--- Work order ---
Every entry should be duplicated verbatim, and no picture may appear in the copy.

- - - -

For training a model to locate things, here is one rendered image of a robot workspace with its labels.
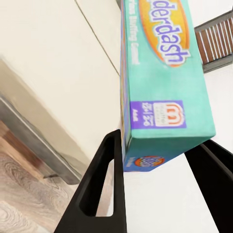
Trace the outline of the board game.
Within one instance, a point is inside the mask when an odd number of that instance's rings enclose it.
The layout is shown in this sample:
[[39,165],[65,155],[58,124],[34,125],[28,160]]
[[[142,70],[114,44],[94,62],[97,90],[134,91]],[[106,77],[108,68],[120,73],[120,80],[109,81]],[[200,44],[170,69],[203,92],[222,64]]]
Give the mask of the board game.
[[123,172],[149,172],[216,136],[188,0],[121,0]]

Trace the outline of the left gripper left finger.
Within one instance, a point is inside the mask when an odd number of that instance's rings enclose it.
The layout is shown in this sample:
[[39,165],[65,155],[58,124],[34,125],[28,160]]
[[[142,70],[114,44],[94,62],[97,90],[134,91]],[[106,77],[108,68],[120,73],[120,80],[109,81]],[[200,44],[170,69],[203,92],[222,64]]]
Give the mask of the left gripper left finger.
[[[109,162],[114,159],[112,216],[96,216]],[[108,133],[53,233],[127,233],[121,130]]]

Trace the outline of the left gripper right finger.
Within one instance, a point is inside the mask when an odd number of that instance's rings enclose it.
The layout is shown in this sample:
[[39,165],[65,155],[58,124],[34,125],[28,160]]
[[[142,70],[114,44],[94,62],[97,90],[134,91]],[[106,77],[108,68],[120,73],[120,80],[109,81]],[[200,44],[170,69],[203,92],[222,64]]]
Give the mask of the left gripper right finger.
[[184,154],[219,233],[233,233],[233,153],[209,139]]

- - - -

--- Task answer ---
For training a model to locate things, here is one rendered image of a robot workspace with its labels.
Trace the outline of the board game.
Within one instance, a point is inside the mask when an odd number of that instance's rings enclose it.
The layout is shown in this sample:
[[39,165],[65,155],[58,124],[34,125],[28,160]]
[[[142,70],[114,44],[94,62],[97,90],[134,91]],[[106,77],[108,68],[120,73],[120,80],[109,81]],[[200,44],[170,69],[203,92],[222,64]]]
Give the mask of the board game.
[[123,172],[149,172],[216,136],[188,0],[121,0]]

Trace the outline of the left gripper left finger.
Within one instance, a point is inside the mask when an odd number of that instance's rings enclose it.
The layout is shown in this sample:
[[39,165],[65,155],[58,124],[34,125],[28,160]]
[[[142,70],[114,44],[94,62],[97,90],[134,91]],[[106,77],[108,68],[120,73],[120,80],[109,81]],[[200,44],[170,69],[203,92],[222,64]]]
Give the mask of the left gripper left finger.
[[[109,162],[114,159],[112,216],[96,216]],[[108,133],[53,233],[127,233],[121,130]]]

Trace the outline of the left gripper right finger.
Within one instance, a point is inside the mask when an odd number of that instance's rings enclose it.
The layout is shown in this sample:
[[39,165],[65,155],[58,124],[34,125],[28,160]]
[[[142,70],[114,44],[94,62],[97,90],[134,91]],[[106,77],[108,68],[120,73],[120,80],[109,81]],[[200,44],[170,69],[203,92],[222,64]]]
Give the mask of the left gripper right finger.
[[184,154],[219,233],[233,233],[233,153],[209,139]]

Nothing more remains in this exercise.